A last will and testament is a type of legal document that you would create as part of your estate planning process. A last will is an individual’s way of communicating their final wishes to their loved ones and the world. Who is getting the family car? What possessions are to be sold or donated to charity? What happens to the children they had custody of? Who should manage the financial interests that were acquired over a lifetime?
Without a last will and testament, the courts are left to figure out all of these questions (and more) themselves. This means that the individual who has passed on has absolutely no say in what should happen to their stuff. This can lead to some real drawn out legal battles over who should inherit what. Famously, the artist Prince passed away without a will and it has taken six long years to sort out various legal battles about inheritance, and the case is still ongoing!

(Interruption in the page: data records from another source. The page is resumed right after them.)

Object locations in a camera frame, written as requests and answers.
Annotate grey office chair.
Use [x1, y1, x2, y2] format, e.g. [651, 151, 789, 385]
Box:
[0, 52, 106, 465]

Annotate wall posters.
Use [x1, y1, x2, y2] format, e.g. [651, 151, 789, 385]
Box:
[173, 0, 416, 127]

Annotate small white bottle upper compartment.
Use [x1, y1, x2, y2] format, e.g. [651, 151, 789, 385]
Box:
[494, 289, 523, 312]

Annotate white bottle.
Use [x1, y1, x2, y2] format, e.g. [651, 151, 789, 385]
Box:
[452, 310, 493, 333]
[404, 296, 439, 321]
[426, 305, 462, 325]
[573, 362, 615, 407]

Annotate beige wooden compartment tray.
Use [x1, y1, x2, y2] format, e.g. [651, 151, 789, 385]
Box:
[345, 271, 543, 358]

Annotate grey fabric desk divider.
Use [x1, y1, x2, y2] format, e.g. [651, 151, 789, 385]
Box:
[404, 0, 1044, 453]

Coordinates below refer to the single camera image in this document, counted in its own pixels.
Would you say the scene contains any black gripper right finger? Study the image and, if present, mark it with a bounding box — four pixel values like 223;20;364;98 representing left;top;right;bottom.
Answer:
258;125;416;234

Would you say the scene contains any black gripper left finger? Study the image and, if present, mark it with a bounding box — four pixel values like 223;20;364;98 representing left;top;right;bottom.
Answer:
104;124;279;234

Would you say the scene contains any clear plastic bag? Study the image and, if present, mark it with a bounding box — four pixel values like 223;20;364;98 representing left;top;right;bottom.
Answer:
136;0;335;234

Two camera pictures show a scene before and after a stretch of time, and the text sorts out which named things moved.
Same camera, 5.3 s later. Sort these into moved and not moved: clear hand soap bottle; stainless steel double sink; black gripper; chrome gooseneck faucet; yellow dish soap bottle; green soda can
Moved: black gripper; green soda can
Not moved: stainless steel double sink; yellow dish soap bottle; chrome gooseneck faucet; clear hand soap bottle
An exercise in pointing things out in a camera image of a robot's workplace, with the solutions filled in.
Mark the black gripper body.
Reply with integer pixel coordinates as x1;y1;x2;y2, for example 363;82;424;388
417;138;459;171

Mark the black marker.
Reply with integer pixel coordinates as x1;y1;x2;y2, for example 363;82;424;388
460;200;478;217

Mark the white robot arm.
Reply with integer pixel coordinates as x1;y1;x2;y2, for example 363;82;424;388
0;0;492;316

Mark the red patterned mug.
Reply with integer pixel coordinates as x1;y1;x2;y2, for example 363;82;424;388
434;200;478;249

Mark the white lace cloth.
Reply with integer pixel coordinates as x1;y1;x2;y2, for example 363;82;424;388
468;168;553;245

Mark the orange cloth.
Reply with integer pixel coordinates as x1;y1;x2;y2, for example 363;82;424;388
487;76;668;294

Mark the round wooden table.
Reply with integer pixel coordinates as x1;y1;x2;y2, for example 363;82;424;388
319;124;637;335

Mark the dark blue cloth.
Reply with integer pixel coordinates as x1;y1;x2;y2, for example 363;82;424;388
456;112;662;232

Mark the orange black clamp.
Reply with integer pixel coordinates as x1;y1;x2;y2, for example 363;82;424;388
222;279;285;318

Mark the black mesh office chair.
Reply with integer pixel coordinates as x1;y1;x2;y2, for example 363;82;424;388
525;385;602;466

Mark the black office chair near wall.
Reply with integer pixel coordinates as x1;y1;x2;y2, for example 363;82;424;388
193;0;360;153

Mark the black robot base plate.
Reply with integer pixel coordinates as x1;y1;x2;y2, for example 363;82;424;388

You write a will during your lifetime to convey instructions once you die. Everybody should have one, regardless of how young they are. A will can be updated throughout your lifetime and so you are expected to pull it out and add to it when you get married or when you buy some new asset or property.
When you pass away, your will ideally names somebody that’s still alive to act as the executor of your estate. They would then administer your estate by following the guidelines set out in the will. The probate court may supervise to ensure that the wills are carried out correctly. Because the probate court has a tendency to supervise, it means that the estate is fairly safe when there is a will because the executor has less room to try anything underhanded.
In cases where an executor did misuse their powers as administrator of the estate, legal action can be taken against them and it is possible to have them removed from the room and replaced with a more trustworthy executor or give it over to the hands of the probate court (though wouldn’t recommend the latter).
What Is a Pour-Over Will?
A pour-over will is a type of will that is a legal document that functions alongside a living trust. So in order to understand what a pour-over will is you need to first understand what a living trust is. The good news is that these are useful tools that you should learn more about anyway.
A living trust is a type of trust that functions while you’re still living, thus the name. You are able to transfer assets into the trust. The assets would belong to the trustee of the trust for the benefit of the trust beneficiaries rather than to your estate but you would still be able to use and spend them during your lifetime, or gift them to loved ones. It’s a way of avoiding the probate process and reducing how much of your personal life winds up on the public record.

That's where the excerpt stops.